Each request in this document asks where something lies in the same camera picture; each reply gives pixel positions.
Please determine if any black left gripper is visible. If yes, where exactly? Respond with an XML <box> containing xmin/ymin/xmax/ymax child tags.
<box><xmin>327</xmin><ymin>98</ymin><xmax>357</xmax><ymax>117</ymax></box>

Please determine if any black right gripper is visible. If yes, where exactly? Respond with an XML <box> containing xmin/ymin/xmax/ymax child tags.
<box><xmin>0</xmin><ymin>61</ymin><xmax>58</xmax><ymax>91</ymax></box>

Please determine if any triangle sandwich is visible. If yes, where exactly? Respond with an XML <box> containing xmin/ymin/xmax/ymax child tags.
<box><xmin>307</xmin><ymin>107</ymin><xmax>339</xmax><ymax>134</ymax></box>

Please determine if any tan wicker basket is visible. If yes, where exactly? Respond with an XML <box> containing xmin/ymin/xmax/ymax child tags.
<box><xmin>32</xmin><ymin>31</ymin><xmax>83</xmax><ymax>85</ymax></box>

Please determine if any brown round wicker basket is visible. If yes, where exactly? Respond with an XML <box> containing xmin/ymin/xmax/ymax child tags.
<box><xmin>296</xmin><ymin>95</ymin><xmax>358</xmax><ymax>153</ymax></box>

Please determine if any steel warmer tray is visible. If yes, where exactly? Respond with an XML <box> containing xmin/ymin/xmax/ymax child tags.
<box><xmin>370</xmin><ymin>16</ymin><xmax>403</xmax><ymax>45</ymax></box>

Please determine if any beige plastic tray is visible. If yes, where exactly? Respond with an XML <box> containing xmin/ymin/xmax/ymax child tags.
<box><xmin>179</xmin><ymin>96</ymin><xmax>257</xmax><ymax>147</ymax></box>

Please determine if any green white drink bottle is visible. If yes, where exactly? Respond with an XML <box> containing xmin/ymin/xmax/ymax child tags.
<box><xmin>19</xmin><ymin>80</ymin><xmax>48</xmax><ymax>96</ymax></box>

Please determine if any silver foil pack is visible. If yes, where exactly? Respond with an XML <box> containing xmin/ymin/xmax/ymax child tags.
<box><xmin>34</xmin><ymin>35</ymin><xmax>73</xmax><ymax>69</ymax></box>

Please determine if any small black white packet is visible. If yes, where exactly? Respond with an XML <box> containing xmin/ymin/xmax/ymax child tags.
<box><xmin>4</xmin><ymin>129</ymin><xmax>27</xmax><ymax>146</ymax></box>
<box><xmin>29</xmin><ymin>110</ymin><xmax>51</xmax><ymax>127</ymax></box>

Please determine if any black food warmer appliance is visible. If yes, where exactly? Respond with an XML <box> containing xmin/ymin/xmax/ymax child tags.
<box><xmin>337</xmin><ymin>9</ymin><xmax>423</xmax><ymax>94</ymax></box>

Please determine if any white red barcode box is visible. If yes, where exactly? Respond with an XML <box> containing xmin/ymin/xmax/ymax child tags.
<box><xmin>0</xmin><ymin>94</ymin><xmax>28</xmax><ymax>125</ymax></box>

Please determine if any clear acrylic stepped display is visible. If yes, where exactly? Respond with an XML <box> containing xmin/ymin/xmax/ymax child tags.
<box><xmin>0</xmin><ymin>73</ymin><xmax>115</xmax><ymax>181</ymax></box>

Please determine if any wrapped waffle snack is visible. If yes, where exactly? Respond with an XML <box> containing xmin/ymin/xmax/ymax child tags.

--

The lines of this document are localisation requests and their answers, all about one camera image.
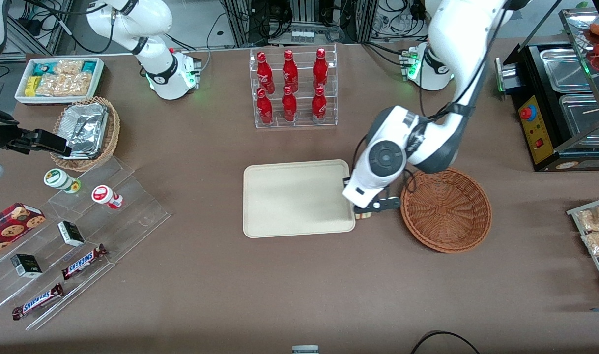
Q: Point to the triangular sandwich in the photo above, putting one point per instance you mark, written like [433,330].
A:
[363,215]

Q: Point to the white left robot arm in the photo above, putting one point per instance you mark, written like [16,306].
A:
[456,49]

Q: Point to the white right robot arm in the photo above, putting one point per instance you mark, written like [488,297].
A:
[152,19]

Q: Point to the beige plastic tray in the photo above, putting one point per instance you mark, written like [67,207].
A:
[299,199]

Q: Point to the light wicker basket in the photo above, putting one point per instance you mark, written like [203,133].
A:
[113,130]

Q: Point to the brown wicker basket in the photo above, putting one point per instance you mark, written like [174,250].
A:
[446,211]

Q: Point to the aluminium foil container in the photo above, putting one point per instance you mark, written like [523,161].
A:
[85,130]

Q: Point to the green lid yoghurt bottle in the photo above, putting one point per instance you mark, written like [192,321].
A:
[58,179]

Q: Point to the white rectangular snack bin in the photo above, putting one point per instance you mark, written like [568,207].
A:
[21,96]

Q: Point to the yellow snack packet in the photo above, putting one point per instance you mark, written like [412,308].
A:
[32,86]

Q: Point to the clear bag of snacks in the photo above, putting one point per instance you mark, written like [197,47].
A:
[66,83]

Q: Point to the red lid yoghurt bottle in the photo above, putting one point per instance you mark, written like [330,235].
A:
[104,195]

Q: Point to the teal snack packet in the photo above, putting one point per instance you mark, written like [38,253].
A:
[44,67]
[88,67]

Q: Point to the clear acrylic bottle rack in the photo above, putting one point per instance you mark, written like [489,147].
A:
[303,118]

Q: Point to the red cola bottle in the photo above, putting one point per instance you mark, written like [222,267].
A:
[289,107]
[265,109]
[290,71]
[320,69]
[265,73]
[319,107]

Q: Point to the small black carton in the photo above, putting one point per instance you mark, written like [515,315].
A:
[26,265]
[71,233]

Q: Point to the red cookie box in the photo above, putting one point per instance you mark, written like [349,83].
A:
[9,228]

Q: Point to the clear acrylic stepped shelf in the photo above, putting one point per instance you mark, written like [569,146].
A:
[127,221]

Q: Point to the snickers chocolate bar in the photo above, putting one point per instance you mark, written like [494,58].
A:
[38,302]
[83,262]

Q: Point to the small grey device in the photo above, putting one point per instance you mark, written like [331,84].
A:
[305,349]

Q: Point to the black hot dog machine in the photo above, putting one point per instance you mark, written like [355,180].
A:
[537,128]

--

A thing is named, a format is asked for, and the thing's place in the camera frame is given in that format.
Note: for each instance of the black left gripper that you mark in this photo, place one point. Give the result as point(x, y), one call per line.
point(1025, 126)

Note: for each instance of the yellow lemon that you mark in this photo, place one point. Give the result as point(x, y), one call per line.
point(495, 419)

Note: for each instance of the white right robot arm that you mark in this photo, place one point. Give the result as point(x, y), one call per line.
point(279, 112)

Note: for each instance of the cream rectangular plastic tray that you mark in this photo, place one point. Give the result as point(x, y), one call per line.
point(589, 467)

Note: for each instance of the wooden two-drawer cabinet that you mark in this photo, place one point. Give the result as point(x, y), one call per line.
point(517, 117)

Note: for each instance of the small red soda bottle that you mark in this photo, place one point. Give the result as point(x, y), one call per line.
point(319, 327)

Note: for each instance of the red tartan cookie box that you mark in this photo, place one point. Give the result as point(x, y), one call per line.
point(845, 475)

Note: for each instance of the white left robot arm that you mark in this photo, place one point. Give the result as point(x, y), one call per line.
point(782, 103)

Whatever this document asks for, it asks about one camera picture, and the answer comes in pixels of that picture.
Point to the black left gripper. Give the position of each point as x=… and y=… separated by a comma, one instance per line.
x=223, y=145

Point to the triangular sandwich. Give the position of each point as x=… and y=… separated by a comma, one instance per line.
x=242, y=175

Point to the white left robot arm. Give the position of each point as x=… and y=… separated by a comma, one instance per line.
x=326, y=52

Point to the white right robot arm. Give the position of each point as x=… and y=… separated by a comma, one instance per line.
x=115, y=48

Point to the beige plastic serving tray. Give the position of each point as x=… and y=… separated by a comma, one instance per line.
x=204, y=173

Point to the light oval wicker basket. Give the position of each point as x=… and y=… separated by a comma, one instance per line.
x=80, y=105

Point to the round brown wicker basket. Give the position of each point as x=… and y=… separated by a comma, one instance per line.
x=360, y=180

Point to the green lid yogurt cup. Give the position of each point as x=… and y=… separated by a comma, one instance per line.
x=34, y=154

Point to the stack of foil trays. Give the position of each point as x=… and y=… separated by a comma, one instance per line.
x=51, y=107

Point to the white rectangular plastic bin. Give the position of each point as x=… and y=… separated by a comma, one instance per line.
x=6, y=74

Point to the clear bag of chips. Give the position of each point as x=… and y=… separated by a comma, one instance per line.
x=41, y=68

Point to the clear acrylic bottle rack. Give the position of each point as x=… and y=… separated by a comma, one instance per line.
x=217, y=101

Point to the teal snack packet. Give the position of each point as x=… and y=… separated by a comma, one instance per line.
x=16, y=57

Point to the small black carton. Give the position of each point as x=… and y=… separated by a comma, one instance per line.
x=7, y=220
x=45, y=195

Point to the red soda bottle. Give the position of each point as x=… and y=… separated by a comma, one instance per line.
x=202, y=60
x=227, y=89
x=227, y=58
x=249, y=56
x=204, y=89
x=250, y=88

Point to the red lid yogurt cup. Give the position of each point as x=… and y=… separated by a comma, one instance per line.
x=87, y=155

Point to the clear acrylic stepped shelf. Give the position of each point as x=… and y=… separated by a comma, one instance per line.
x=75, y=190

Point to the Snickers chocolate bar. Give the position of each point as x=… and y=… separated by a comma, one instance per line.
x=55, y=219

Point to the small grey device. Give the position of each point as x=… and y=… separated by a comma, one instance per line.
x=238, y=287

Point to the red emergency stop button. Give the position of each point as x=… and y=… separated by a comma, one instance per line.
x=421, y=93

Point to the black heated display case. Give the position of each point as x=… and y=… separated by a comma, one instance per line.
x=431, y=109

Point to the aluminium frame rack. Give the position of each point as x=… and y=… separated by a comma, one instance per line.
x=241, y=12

* **GOAL OF THE EXERCISE**
Within the listing above, the lines holding "picture" should be counted. Give only the number.

* **WRITTEN ANSWER**
2